Work to be completed: Search the records for the word "written" and pick out every line that has it.

Data entries
<<<<
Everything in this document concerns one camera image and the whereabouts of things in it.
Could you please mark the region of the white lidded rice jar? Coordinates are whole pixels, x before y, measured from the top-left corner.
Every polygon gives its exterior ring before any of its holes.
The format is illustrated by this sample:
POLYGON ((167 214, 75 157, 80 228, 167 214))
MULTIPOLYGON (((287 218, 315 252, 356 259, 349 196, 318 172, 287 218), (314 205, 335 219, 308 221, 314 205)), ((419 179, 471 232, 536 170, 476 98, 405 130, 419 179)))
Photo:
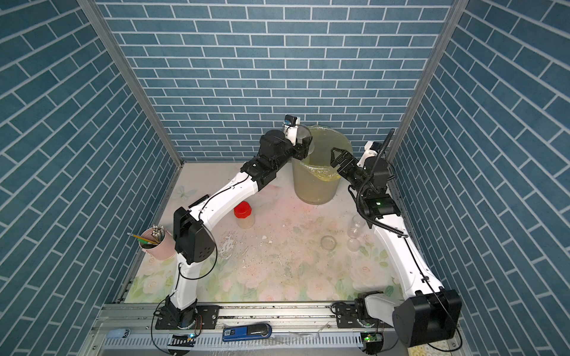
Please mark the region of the white lidded rice jar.
POLYGON ((350 239, 358 239, 362 236, 365 229, 368 227, 366 220, 364 220, 360 215, 356 214, 352 217, 348 228, 347 236, 350 239))

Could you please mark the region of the clear rice jar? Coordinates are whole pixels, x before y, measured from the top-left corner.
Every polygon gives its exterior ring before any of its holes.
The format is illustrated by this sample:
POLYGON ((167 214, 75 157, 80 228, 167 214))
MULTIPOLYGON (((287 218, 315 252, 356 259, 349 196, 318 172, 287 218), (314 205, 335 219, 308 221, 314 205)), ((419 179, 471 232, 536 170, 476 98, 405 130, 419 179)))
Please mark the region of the clear rice jar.
POLYGON ((314 144, 311 130, 304 125, 298 125, 297 129, 296 143, 307 152, 307 155, 313 153, 314 144))

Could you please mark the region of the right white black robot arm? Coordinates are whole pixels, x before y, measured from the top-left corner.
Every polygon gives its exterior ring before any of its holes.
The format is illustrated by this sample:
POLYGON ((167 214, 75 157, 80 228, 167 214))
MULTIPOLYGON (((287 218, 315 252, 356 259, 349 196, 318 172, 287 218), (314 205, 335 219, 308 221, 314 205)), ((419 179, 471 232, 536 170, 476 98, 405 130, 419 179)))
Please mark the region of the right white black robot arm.
POLYGON ((402 212, 387 187, 389 164, 380 148, 368 149, 361 159, 332 148, 331 166, 349 183, 358 215, 384 246, 402 289, 402 299, 385 292, 364 292, 356 300, 361 322, 379 320, 395 329, 406 347, 449 341, 459 335, 463 302, 446 289, 427 266, 405 226, 402 212))

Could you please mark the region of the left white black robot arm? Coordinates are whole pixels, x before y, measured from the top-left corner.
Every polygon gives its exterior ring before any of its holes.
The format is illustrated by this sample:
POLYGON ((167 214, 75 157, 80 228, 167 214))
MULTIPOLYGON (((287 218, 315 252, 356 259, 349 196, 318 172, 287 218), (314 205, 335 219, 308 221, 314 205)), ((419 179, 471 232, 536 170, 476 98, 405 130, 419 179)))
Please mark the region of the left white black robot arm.
POLYGON ((200 270, 217 248, 212 229, 221 218, 272 182, 289 160, 305 159, 312 140, 310 130, 303 125, 268 131, 260 139, 257 155, 244 163, 228 184, 204 201, 175 211, 173 235, 178 267, 175 287, 166 298, 171 310, 185 312, 196 304, 200 270))

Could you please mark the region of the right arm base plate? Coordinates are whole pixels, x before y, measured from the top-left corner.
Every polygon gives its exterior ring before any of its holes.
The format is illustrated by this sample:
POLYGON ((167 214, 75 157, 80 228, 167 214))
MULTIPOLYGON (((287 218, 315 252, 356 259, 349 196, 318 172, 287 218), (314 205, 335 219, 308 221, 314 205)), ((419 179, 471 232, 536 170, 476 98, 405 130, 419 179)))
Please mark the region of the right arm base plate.
POLYGON ((335 318, 337 327, 340 329, 392 328, 388 323, 369 316, 364 304, 357 300, 351 303, 347 301, 336 301, 329 305, 329 309, 335 318))

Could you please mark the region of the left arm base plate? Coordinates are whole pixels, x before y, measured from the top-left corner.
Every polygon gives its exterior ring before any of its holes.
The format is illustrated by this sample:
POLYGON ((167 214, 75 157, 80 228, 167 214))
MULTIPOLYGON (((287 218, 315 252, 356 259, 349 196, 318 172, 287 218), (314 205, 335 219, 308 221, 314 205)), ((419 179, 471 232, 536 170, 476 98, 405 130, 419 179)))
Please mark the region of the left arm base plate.
POLYGON ((220 309, 216 305, 198 305, 172 314, 167 307, 162 306, 154 313, 154 327, 158 330, 214 329, 220 309))

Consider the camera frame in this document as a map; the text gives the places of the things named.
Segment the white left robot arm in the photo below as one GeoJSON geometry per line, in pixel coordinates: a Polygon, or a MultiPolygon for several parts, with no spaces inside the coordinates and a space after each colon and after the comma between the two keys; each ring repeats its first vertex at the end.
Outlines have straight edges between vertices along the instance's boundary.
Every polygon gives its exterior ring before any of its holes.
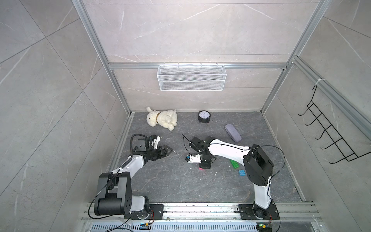
{"type": "Polygon", "coordinates": [[[102,173],[98,179],[97,193],[88,208],[91,219],[104,219],[115,215],[154,218],[147,196],[132,193],[131,179],[149,161],[169,156],[174,150],[160,146],[160,136],[136,133],[131,136],[128,159],[111,172],[102,173]]]}

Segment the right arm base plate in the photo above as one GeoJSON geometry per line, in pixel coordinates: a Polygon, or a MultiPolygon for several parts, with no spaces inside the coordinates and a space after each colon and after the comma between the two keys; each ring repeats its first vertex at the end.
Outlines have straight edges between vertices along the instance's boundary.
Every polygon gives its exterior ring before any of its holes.
{"type": "Polygon", "coordinates": [[[253,204],[239,204],[237,211],[240,213],[240,217],[243,220],[248,219],[280,219],[278,209],[275,204],[271,203],[267,209],[263,209],[253,204]]]}

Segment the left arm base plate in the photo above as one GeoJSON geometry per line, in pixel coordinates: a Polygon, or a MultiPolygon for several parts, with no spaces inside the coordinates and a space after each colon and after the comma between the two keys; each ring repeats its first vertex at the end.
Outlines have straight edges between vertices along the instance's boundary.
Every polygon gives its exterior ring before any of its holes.
{"type": "Polygon", "coordinates": [[[131,214],[125,215],[124,219],[134,220],[161,220],[164,213],[164,204],[150,204],[145,206],[142,211],[134,211],[131,214]]]}

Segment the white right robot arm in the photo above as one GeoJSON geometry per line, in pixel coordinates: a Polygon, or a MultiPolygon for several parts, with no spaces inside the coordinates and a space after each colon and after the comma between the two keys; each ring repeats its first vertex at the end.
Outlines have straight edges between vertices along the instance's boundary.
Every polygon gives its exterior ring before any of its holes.
{"type": "Polygon", "coordinates": [[[197,153],[191,154],[187,162],[198,163],[202,169],[210,169],[217,156],[244,166],[246,176],[254,185],[255,198],[251,207],[253,213],[250,215],[245,205],[238,206],[241,218],[255,216],[258,219],[279,219],[277,207],[271,198],[274,164],[261,146],[254,144],[251,147],[243,147],[225,143],[214,137],[204,140],[193,137],[189,141],[189,147],[197,153]]]}

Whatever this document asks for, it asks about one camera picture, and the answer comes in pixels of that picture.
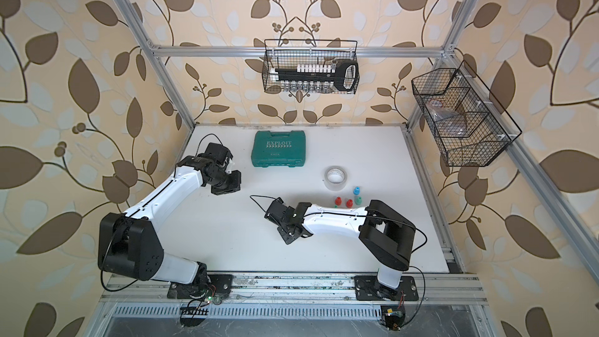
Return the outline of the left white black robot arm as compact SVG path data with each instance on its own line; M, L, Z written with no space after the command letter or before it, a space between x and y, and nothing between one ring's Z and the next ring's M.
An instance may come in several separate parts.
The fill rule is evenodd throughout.
M192 193L210 187L214 195L235 193L241 172L229 171L230 151L188 155L145 199L122 214L109 213L100 222L98 268L139 281L200 282L201 264L166 253L158 231Z

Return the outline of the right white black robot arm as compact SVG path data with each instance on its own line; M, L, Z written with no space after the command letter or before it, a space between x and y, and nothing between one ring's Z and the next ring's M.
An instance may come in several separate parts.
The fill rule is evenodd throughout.
M275 198L264 210L265 219L277 226L285 244L316 234L335 234L362 243L379 263L377 276L355 281L359 300L418 300L416 288L403 273L417 250L414 240L422 233L415 224L382 201L372 200L366 207L326 208L301 202L296 207Z
>>>>
Output of the exercise:
Return the outline of the left white black robot arm as compact SVG path data with each instance on its own line; M, L, Z written with no space after the command letter or before it, a space between x and y, and nothing between one ring's Z and the next ring's M.
Return the outline of the right white black robot arm as compact SVG path data with each instance on its own line; M, L, Z written with no space after the command letter or before it, a space between x and y, and nothing between one ring's Z and the next ring's M.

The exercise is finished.